2.            The recordings in the notebooks were not verbatim accounts. The two police officers specifically acknowledged that their notes of the statement allegedly uttered by the appellant on the way to court were not verbatim accounts. Officer Mantha agreed with the suggestion that his independent recollection was vague, and his evidence was based entirely on his notes, and he generally had very little independent memory without his notebook.

3.            The statement allegedly made by the appellant on the way to court was a “late entry” memo book recording in the police officers’ notebooks. As noted above, Officer Paquette acknowledged that he did not make a note until more than 15 hours after the words were allegedly uttered. He agreed ultimately that he had opportunities to make his notes earlier.
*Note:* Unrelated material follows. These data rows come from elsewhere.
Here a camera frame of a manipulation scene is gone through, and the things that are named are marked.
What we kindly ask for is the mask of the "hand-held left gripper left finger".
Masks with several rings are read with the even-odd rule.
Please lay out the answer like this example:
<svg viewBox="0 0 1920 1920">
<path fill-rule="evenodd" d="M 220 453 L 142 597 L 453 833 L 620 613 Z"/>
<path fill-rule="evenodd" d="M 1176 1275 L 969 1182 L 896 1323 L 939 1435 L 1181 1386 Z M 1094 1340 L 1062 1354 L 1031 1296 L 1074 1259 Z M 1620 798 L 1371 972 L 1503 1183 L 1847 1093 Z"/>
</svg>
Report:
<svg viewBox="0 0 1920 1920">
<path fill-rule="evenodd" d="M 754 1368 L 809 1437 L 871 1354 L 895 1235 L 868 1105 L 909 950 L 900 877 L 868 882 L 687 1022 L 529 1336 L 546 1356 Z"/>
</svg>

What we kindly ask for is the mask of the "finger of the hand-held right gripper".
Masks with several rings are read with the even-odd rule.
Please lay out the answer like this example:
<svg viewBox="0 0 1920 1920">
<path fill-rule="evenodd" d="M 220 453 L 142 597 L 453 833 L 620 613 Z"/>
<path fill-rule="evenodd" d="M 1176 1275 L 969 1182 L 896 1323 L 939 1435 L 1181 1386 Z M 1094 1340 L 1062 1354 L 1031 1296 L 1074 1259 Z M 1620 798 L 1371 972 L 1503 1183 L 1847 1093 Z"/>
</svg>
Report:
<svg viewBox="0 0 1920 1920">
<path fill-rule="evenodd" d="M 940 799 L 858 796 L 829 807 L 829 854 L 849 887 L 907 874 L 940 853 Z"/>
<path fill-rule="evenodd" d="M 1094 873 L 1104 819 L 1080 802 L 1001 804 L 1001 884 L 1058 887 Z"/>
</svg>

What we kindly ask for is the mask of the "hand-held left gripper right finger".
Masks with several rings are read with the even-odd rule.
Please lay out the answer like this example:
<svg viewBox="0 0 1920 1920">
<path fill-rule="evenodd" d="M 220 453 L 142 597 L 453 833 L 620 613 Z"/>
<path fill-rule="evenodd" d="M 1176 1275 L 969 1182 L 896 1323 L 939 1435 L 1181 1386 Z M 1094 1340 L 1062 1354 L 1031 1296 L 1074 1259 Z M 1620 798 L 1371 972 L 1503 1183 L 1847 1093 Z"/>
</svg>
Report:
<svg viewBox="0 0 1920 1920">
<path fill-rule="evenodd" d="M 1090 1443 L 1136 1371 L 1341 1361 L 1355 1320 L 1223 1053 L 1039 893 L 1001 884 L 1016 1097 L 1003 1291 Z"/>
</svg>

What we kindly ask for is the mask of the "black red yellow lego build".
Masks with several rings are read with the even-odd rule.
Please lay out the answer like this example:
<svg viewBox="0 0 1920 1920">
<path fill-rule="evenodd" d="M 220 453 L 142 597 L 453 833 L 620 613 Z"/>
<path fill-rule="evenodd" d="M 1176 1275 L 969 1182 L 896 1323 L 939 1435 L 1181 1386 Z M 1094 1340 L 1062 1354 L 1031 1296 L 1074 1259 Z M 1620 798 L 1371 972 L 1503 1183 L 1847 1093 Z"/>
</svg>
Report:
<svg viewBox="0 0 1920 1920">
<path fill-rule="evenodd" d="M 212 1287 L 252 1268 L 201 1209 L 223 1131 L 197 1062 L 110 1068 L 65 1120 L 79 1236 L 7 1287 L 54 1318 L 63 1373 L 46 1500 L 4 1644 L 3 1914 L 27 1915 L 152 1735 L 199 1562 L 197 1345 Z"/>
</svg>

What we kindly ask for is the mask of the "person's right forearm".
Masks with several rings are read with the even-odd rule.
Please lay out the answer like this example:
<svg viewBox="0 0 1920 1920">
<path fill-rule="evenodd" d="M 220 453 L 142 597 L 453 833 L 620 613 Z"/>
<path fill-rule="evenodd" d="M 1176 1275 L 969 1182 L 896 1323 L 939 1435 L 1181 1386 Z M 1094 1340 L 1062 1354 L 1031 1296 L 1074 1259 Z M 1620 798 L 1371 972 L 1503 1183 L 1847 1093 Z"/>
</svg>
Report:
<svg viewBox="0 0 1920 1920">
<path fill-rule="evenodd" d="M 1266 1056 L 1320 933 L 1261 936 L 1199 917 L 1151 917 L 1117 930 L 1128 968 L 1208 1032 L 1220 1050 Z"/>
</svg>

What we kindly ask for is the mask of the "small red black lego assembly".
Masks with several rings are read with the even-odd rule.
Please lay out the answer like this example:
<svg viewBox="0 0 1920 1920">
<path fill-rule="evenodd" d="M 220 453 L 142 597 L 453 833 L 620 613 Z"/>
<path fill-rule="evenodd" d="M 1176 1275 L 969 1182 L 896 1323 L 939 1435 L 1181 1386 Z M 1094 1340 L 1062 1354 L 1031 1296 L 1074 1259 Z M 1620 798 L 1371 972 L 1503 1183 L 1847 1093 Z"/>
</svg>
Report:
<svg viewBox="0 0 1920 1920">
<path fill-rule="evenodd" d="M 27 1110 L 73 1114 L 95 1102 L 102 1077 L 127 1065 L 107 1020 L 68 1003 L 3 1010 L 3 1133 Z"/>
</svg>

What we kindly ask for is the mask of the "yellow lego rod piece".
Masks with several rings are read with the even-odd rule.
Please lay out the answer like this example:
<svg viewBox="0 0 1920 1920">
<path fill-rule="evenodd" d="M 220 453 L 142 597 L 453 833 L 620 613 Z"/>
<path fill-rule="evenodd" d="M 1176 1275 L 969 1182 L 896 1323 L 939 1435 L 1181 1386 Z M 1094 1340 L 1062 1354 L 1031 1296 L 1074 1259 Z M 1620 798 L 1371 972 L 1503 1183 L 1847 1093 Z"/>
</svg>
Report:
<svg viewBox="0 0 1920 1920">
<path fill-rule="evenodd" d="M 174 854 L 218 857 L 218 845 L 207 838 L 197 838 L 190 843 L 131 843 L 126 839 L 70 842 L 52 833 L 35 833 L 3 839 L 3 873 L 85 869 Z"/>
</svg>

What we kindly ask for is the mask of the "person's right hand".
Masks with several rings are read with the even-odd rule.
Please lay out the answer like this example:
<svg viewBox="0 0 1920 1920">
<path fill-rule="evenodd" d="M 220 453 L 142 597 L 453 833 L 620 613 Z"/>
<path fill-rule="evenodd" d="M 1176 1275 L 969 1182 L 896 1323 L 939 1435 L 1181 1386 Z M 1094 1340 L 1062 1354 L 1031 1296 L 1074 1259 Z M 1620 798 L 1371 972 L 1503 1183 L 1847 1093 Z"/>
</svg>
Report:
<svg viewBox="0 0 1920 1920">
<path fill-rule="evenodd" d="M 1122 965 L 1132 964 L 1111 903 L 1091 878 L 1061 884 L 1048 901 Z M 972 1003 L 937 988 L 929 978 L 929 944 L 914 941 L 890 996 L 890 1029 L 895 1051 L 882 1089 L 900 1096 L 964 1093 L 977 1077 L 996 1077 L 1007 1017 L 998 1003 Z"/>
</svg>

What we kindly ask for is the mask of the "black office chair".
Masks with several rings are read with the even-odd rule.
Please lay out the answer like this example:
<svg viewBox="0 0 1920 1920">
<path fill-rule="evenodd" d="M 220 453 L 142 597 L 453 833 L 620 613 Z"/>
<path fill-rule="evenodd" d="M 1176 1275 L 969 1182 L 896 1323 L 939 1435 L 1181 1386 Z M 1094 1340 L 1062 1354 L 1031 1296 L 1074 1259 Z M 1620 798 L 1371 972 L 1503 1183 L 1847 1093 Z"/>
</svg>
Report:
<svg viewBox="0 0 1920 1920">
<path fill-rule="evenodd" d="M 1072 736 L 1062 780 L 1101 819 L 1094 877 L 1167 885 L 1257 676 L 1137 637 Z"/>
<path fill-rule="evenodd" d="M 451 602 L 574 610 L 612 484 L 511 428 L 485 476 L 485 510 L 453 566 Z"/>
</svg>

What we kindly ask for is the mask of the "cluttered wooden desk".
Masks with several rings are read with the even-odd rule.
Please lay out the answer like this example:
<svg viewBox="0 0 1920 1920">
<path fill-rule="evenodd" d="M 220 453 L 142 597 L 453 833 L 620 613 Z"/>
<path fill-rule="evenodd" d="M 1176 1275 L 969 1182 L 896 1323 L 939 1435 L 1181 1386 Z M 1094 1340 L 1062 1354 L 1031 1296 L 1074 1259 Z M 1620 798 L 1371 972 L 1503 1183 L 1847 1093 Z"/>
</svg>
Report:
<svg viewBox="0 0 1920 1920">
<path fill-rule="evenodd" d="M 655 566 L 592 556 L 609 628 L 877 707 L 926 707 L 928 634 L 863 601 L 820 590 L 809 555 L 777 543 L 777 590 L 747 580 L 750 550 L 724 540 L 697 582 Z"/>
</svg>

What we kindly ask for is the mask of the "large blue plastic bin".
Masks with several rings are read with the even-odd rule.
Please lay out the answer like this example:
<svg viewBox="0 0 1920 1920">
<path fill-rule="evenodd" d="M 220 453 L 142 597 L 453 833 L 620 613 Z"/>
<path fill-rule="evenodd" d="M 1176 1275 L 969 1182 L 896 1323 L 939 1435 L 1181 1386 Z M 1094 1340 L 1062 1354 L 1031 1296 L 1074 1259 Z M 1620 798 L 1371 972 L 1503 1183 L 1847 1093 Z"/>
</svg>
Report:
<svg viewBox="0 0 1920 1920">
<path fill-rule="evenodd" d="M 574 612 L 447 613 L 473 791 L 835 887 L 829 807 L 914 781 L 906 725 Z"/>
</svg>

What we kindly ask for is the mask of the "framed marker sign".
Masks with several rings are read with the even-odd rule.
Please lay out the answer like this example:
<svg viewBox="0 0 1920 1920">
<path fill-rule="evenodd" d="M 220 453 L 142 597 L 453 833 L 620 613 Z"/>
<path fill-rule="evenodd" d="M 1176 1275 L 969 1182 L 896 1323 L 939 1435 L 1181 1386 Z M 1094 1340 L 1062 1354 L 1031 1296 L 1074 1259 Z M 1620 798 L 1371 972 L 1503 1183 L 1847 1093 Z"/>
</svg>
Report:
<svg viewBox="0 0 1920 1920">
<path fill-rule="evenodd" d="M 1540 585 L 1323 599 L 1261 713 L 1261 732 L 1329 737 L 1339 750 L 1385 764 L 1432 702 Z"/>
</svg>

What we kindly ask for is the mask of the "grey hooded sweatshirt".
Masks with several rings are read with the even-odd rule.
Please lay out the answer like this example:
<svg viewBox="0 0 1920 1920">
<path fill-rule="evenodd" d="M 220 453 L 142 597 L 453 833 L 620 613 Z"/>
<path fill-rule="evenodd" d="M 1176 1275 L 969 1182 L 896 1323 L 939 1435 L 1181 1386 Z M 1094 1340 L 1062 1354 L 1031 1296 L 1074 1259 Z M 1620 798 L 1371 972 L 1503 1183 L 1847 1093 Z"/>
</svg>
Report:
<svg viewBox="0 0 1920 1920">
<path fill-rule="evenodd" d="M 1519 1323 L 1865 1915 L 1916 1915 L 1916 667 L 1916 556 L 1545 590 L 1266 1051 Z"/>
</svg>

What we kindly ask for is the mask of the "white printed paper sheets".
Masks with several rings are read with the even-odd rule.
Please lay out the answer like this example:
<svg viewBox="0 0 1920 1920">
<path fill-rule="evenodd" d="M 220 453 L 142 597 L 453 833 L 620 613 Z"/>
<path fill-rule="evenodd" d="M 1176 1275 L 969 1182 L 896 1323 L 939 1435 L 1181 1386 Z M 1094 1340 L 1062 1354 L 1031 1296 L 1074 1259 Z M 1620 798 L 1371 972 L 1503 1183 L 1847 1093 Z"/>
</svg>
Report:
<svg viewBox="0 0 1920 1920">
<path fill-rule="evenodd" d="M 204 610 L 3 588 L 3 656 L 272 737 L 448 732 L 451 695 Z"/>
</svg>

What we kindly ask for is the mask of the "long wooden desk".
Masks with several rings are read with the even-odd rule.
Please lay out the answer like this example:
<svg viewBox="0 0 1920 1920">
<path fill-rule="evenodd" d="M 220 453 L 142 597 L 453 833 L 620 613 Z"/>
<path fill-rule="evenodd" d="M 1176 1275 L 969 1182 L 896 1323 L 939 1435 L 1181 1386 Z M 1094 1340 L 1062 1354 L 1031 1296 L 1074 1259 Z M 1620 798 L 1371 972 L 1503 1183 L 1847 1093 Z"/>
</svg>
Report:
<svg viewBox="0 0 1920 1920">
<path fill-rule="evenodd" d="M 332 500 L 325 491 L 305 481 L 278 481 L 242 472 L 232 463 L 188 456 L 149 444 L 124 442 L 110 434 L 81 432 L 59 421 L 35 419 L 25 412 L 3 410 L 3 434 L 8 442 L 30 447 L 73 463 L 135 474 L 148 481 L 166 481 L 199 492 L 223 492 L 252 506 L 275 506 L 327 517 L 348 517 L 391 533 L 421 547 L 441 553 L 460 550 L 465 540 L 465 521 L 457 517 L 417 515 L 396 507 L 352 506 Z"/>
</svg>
Constable Mantha conceded that his notes of the appellant’s admissions were a late entry, and he acknowledged failing in his duty to make timely entry. And he had no explanation for why he made contemporary notes of some of the appellant’s utterances on the way to court, but failed to make contemporaneous notes of the confession to killing his girlfriend. Officer Mantha testified he had no memory of whether he talked with Officer Paquette about it the following day and made his late entry thereafter. Regarding the confession allegedly uttered in the jail cell, Sergeant Keefe believed he probably made his notebook entry an hour after the statement was made, but acknowledged on cross-examination it may have been later or earlier, and he could not be sure. He also acknowledged inserting an additional detail of the statement into the margin of his notes later.

4.            The statements were devoid of context, and most of the time that the officers spent with the appellant is unaccounted for. In this case, there are several gaps from when the appellant was arrested to when he made these statements. The police arrested the appellant shortly before midnight on November 14, 2017. But there is sparse information as to what happened from the arrest until 6:00 a.m. in the morning. At that time, Officer Mantha and another police officer who did not testify then took the appellant to the hospital, where he made the statement that was not led in front of the jury. At 3:15 p.m. on November 15, 2017, more than 15 hours after the arrest, Officer Mantha and Officer Paquette transported the appellant to court in North Bay, about 30 minutes away, during which car trip he allegedly uttered the first confession that was heard by the jury. After the court appearance, at 4:56 p.m. he was brought to the jail in North Bay where he was placed in segregation, and there is a longer gap from 4:56 p.m. to 8:00 p.m., when Sergeant Keefe heard the inculpatory statement allegedly uttered by the appellant in his jail cell. There was no evidence led by the Crown as to the appellant’s interactions with others during that time. To the contrary, the Crown led a sparse record, only from those officers who interacted with the appellant who say he made these inculpatory statements, despite the fact that these officers were not with the appellant the entire time.

5.            The Crown’s witnesses had little independent recollection of the statements.

6.            There was very little evidence led as to the conditions of custody. There was very little evidence led about relevant information central to the voluntariness inquiry such as whether the appellant slept and when he slept, what he ate, or when he ate. There were large gaps in the record with the appellant’s interactions with jail staff besides the three officers who testified, and on what he was doing other than the culminating points discussed by the three officers who testified.

[83]      I agree with the appellant that the deficient evidentiary record alone was a sufficient basis for the trial judge to find that the Crown had not discharged its evidentiary burden. The Crown bore the onus to produce a record capable of demonstrating that the appellant’s statements were not the product of undue influence or coercion.

[84]      In sum, the trial judge did not deal with the gaps in the evidentiary record. The trial judge’s ruling does not attract deference and I would conclude that, when the relevant considerations are properly considered, the Crown has not discharged its onus to show that the statements were voluntary.